In the first week of February 1945, the corps again occupied the Schnee Eifel and pushed through the Siegfried Line. VIII Corps took Pruem on 12 February 1945 and then cleared Siegfried Line fortifications in the corps area for the remainder of the month. On 6 March 1945, the corps crossed the Kyll River and reached the Rhine River at Andernach on 9 March 1945. On 16 March 1945, the corps assaulted across the Moselle River near Dieblich, and took Koblenz in a three-day battle that ended on 19 March 1945. Against stiff German resistance, VIII Corps assaulted across the Rhine River at Boppard and pushed eastward into central Germany.
Moving north of Frankfurt am Main at the end of March 1945, the corps moved into the Rhön Mountains by early April. In the first two weeks of April 1945, VIII Corps cleared the Thuringer Wald and crossed the Gera, Salle, Weiße Elster, and Mulde Rivers in swift succession. By order of the First Army, VIII Corps pulled back to the west side of the Mulde River near the border of Czechoslovakia on 24 April 1945, where the corps was located when Germany surrendered on 8 May 1945.

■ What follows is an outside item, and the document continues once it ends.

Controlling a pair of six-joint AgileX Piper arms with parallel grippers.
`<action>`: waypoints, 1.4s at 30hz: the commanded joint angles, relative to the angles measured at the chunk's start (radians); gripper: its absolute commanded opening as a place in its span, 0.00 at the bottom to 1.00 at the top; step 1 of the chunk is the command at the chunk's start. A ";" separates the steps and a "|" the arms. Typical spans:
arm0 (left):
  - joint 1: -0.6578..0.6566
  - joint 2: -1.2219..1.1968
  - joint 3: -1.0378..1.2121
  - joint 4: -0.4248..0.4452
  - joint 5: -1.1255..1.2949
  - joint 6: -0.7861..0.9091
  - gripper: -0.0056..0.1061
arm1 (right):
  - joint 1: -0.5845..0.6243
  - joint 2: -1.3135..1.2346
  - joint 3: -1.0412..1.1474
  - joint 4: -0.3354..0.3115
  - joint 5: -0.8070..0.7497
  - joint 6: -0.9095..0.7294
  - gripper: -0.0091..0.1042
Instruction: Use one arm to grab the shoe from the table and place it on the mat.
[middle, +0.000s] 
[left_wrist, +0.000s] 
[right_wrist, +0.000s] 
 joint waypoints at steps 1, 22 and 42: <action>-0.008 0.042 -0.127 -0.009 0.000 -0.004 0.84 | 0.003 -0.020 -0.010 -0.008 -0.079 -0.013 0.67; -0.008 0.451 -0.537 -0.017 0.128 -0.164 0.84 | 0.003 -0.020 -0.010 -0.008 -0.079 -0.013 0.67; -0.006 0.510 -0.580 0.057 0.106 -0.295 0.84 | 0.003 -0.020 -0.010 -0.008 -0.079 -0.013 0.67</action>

U.S. First Army | 15 Jun 1944 – 31 Jul 1944 |
U.S. Third Army | 1 Aug 1944 – 4 Sep 1944 |
U.S. Ninth Army | 5 Sep 1944 – 21 Oct 1944 |
U.S. First Army | 22 Oct 1944 – 19 Dec 1944 |
U.S. Third Army | 20 Dec 1944 – 21 Apr 1945 |
U.S. First Army | 22 Apr 1945 – 5 May 1945 |
U.S. Ninth Army | 6 May 1945 – VE Day |
VIII Corps is credited with service in the Normandy, Northern France, Rhineland, Ardennes-Alsace, and Central Europe campaigns. Headquarters, VIII Corps, was inactivated on 15 December 1945, at Camp Gruber, Oklahoma. The corps was subsequently activated and inactivated several times, with the last inactivation occurring on 1 April 1968 at Austin, Texas.
The photo book Ragnarök (about the end of World War II and the US Army) by Anna Rosmus, 464 pp, with bilingual captions, published by Dorfmeister in Tittling, Germany, 2010, contains multiple images. Readers can see VIII Corps soldiers and their commanders crossing Germany, all the way to the Mulde River.